■ Task to complete
In the listing below, find each line that holds "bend" and list it.

-- Records provided follows --

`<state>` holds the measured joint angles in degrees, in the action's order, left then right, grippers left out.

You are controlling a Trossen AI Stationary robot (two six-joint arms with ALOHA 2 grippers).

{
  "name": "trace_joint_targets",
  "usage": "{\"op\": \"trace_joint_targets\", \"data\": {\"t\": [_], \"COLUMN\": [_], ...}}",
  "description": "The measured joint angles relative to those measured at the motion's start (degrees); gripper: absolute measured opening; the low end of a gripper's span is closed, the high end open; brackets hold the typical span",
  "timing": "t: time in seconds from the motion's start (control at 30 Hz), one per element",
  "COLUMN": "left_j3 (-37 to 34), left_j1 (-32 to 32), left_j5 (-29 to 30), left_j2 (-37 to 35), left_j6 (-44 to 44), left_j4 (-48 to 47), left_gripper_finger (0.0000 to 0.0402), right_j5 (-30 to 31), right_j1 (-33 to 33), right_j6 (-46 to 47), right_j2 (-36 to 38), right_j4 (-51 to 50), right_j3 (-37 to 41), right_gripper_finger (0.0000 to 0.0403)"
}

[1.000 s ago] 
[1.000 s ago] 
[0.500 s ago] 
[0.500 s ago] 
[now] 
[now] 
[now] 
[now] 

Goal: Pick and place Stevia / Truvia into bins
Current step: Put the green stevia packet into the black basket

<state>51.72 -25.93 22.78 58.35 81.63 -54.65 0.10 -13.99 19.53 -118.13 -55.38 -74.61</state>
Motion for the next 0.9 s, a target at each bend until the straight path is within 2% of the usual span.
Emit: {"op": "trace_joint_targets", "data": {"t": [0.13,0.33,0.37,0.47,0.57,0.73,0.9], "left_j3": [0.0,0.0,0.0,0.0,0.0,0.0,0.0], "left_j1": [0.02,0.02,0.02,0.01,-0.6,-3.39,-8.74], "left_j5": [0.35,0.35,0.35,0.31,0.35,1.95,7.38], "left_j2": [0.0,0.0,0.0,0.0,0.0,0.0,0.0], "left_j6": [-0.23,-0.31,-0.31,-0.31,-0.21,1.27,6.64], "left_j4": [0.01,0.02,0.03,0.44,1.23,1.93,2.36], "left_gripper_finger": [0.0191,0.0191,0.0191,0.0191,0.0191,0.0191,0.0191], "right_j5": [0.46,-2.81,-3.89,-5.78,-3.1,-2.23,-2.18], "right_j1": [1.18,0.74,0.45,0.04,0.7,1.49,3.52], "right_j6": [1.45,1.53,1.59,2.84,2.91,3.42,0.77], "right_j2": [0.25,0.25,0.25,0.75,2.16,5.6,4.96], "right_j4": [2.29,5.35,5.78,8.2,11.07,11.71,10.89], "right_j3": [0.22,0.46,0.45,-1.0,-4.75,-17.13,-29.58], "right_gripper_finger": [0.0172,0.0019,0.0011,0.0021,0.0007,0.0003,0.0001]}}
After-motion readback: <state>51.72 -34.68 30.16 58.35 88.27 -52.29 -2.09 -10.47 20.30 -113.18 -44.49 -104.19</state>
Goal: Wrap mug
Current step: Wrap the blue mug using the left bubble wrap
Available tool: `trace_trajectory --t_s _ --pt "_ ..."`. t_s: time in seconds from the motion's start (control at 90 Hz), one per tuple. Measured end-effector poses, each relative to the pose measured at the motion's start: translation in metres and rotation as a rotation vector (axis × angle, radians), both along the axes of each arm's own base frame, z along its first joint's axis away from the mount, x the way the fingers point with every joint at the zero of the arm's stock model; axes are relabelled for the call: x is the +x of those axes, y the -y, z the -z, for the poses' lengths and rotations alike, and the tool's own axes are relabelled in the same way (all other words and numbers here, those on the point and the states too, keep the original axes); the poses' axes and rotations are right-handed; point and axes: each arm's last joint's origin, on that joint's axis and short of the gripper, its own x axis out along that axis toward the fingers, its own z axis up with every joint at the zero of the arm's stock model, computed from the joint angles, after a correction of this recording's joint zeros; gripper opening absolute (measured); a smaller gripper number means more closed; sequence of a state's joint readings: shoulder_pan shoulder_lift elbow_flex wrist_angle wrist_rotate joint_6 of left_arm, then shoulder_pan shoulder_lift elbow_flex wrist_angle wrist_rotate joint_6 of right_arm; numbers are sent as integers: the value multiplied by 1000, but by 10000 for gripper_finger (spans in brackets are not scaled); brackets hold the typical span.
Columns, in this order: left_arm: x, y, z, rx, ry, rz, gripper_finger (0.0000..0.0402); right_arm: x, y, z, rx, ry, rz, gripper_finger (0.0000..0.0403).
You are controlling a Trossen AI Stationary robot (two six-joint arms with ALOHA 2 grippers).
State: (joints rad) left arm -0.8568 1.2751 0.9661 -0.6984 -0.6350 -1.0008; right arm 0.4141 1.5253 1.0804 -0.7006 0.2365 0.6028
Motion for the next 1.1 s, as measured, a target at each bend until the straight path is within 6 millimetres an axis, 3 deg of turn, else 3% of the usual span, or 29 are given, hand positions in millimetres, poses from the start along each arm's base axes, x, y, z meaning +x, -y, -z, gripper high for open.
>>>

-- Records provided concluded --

■ Finished exercise
Motion for the next 0.9 s, a target at each bend until the straight path is within 2% of the usual span.
Motion for the next 1.1 s, as measured, a target at each bend until the straight path is within 6 millimetres an axis, 3 deg of turn, else 3% of the usual span, or 29 are given, hand positions in millimetres, poses from the start along each arm's base axes, x, y, z meaning +x, -y, -z, gripper high for open.

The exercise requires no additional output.